The vnode structure size is shown; however, additional data structures anchored from the vnode also take space. Everything added together yields over 1 K of storage per vnode. Consider this when planning the size of this cache. Also note that initializing a vnode will not require an I/O if the object's status information is in the metadata cache, thus a good size metadata cache can be as useful—often more useful than an extremely large vnode cache.

Total osi_getvnode Calls is the number of times zFS called the osi_getvnode interface of z/OS UNIX to get a z/OS UNIX vnode to correspond to a new zFS vnode. Its high resp is the number of calls that took longer than a second to complete. Avg. Call Time is the average number of milliseconds each call took to complete.

Total SAF Calls is the number of calls zFS made to the security product via the SAF interface. high resp is the number of these security calls that took longer than a second to complete. Avg. Call Time is the average number of milliseconds each call took to complete.

zFS Fast Lookup Statistics: Shows the basic performance characteristics of the zFS fast lookup cache.
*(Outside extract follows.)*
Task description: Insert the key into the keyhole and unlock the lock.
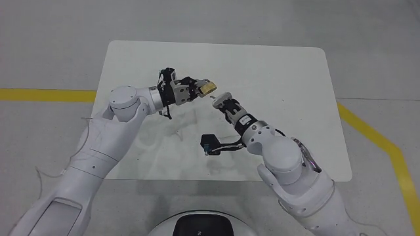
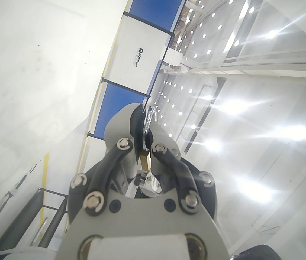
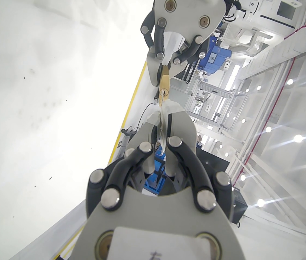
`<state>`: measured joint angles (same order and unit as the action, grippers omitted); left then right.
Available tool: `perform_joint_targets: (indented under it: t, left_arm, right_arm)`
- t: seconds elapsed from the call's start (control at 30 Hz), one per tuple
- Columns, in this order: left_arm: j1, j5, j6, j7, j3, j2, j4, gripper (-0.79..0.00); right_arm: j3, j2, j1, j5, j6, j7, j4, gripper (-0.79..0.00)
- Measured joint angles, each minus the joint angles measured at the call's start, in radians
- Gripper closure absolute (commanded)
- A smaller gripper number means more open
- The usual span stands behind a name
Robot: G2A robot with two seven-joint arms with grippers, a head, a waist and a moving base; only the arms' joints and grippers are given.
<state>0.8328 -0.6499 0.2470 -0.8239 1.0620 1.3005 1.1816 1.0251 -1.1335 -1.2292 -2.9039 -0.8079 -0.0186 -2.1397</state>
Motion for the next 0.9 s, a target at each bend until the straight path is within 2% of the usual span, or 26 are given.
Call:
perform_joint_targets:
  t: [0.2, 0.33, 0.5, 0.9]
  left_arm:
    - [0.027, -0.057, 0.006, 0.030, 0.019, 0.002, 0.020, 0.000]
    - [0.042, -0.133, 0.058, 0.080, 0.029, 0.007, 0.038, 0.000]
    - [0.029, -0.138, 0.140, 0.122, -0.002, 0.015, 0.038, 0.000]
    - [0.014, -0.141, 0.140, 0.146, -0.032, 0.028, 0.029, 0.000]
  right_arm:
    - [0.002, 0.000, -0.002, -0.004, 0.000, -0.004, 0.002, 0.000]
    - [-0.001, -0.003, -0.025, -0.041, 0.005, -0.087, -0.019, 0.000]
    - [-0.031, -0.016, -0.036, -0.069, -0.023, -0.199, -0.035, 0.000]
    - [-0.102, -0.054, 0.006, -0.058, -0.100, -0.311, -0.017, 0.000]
The fast lookup cache is used on the owning system for a zFS sysplex-aware file system to improve the performance of the lookup operation. There are no externals for this cache (other than this display). The statistics show the total number of buffers (each are 8K in size), the total number of lookups, the cache hits for lookups and the hit ratio. The higher the hit ratio, the better the performance.
Metadata Caching Statistics: Shows the basic performance characteristics of the metadata cache. The metadata cache contains a cache of all disk blocks that contain metadata and any file data for files less than 7 K in size. For files smaller than 7 K, zFS places multiple files in one disk block (for zFS a disk block is 8 K bytes). Only the lower metadata management layers have the block fragmentation information, so the user file I/O for small files is performed directly through this cache rather than the user file cache.

The statistics show the total number of buffers (each are 8 K in size), the total bytes, the request rates, hit ratio of the cache, Updates (the number of times an update was made to a metadata block), and Partial writes (the number of times that only half of an 8-K metadata block needed to be written). The higher the hit ratio the better the performance. Metadata is accessed frequently in zFS and all metadata is contained only (for the most part) in the metadata cache therefore, a hit ratio of 80% or more is typically sufficient.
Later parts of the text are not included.